[Given data]
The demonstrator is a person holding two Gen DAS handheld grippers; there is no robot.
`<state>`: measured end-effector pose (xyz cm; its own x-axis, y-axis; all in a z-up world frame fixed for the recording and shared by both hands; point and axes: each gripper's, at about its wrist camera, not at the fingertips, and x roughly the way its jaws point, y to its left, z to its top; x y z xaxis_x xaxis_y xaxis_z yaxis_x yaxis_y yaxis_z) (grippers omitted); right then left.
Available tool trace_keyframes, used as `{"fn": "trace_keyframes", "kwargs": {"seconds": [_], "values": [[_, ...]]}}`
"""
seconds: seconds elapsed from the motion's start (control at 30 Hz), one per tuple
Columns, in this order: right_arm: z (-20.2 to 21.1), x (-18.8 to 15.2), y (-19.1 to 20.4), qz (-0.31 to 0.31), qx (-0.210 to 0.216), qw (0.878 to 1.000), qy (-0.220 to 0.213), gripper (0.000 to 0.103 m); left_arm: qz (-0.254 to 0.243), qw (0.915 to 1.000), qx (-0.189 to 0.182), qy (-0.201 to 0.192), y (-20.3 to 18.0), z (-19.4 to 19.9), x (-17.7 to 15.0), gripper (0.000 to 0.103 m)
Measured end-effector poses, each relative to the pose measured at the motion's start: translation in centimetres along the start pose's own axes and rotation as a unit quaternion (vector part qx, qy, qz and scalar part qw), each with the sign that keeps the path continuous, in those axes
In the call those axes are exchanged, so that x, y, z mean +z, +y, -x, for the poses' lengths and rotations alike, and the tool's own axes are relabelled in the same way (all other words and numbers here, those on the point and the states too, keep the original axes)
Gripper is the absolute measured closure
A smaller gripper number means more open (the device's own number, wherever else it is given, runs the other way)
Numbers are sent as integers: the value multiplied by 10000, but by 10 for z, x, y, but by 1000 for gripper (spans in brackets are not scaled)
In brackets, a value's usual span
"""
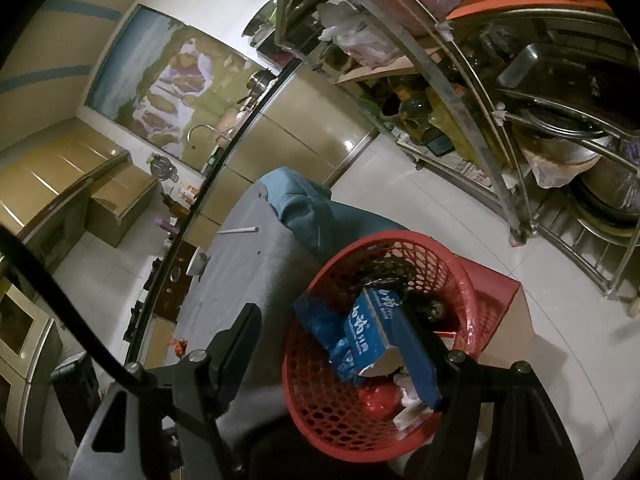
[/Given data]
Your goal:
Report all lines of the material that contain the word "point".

Written response:
`<state>`: measured end-effector pose (xyz cm; its own x-axis, y-axis; all in a z-up world frame fixed for the recording and shared by both hands; point and axes: each gripper's, at about its wrist camera, not at the fingertips, and x roughly the way its jaws point, y to its left, z to its top; x y z xaxis_x xaxis_y xaxis_z yaxis_x yaxis_y yaxis_z) (grippers omitted); right then left.
In the call those axes are exchanged, so that x, y, z mean +z, +y, -x, for the poses' lengths and rotations alike, and the tool's own axes are relabelled in the same way (all other words and numbers here, those on the point and the states too, keep the original axes)

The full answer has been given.